Edge‐Exposed Molybdenum Disulfide with N‐Doped Carbon Hybridization: A Hierarchical Hollow Electrocatalyst for Carbon Dioxide Reduction

Abstract Electrochemical CO 2 reduction (CO 2 RR) is a promising technology to produce value‐added fuels and weaken the greenhouse effect. Plenty of efforts are devoted to exploring high‐efficiency electrocatalysts to tackle the issues that show poor intrinsic activity, low selectivity for target products, and short‐lived durability. Herein, density functional theory calculations are firstly utilized to demonstrate guidelines for design principles of electrocatalyst, maximum exposure of catalytic active sites for MoS 2 edges, and electron transfer from N‐doped carbon (NC) to MoS 2 edges.
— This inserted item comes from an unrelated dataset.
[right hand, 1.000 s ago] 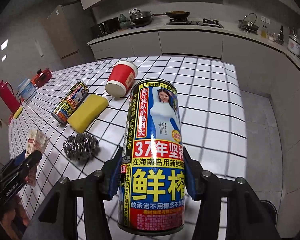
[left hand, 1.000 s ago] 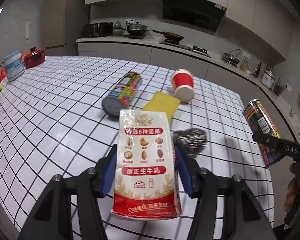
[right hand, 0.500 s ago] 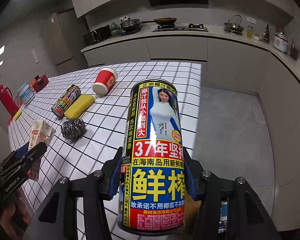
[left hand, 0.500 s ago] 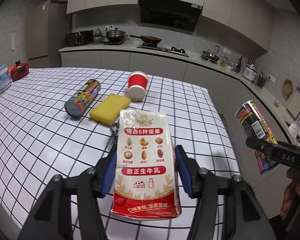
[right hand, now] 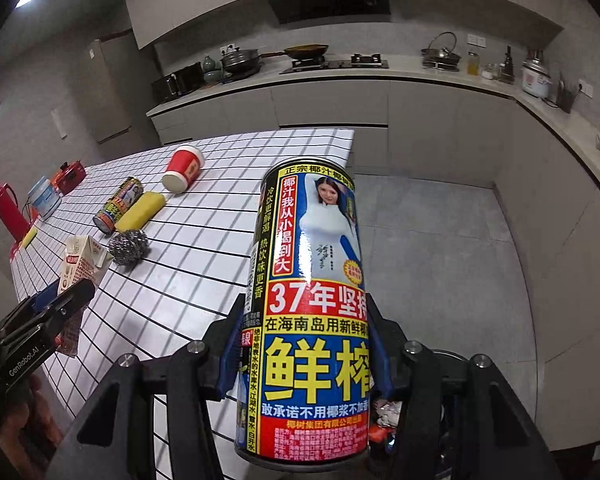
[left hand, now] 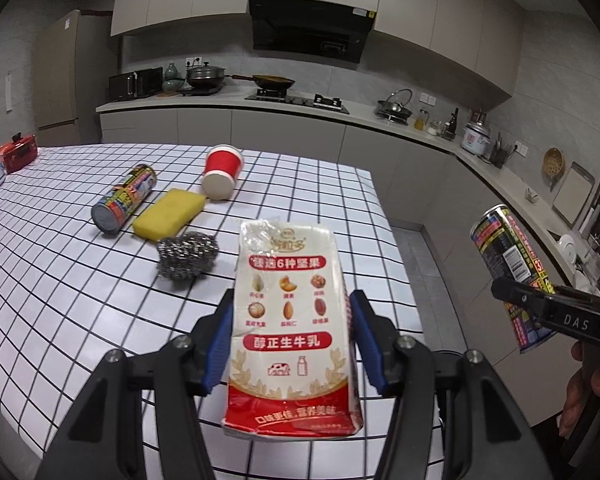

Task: Collect trash
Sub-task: 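Carry the milk carton and can over the black bin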

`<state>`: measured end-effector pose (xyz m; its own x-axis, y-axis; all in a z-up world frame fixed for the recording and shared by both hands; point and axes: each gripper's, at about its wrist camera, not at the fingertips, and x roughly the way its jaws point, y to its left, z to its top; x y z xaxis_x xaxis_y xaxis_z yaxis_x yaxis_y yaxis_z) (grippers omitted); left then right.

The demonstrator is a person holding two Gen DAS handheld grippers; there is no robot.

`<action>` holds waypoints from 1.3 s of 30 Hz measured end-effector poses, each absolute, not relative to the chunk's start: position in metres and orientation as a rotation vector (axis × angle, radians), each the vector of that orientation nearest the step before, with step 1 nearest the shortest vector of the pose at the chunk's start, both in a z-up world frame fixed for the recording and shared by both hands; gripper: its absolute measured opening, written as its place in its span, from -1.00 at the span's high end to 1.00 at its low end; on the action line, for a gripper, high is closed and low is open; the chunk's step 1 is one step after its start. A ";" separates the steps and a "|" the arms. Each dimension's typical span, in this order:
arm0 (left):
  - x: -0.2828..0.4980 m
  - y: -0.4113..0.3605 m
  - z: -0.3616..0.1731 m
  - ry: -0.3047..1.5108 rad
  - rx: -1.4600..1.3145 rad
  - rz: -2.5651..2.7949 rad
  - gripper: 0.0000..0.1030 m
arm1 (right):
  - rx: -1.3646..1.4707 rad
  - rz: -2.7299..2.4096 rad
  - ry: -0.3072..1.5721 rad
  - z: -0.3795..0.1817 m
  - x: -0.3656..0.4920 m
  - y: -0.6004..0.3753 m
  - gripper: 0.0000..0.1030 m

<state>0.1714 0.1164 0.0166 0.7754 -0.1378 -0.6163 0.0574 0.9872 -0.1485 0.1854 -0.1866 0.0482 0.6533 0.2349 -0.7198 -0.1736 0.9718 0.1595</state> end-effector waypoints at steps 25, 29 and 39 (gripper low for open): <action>0.144 -0.069 -0.022 0.752 -0.071 -0.365 -0.10 | 0.105 0.090 0.921 -0.020 0.125 -0.349 -0.07; 0.140 -0.096 -0.044 0.793 -0.059 -0.384 -0.10 | 0.098 0.092 0.961 -0.046 0.117 -0.369 -0.07; 0.136 -0.138 -0.104 0.904 -0.064 -0.390 -0.10 | 0.034 0.150 1.072 -0.123 0.122 -0.386 -0.07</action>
<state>0.1355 -0.1379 -0.1038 0.5537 -0.3562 -0.7527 0.3027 0.9281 -0.2165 0.1218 -0.3856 -0.1231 0.4688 0.1391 -0.8723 -0.1062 0.9892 0.1007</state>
Based on the guidelines, a hierarchical hollow electrocatalyst comprised of edge‐exposed 2H MoS 2 hybridized with NC for CO 2 RR is constructed. In situ atomic‐scale observation for catalyst growth is performed by using a specialized Si/SiN x nanochip at a continuous temperature‐rise period, which reveals the growth mechanism. Abundant exposed edges of MoS 2 provide a large quantity of active centers, which leads to a low onset potential of ≈40 mV and a remarkable CO production rate of 34.31 mA cm −2 with 92.68% of Faradaic efficiency at an overpotential of 590 mV. The long‐term stability shows negligible degradation for more than 24 h. This work provides fascinating insights into the construction of catalysts for efficient CO 2 RR.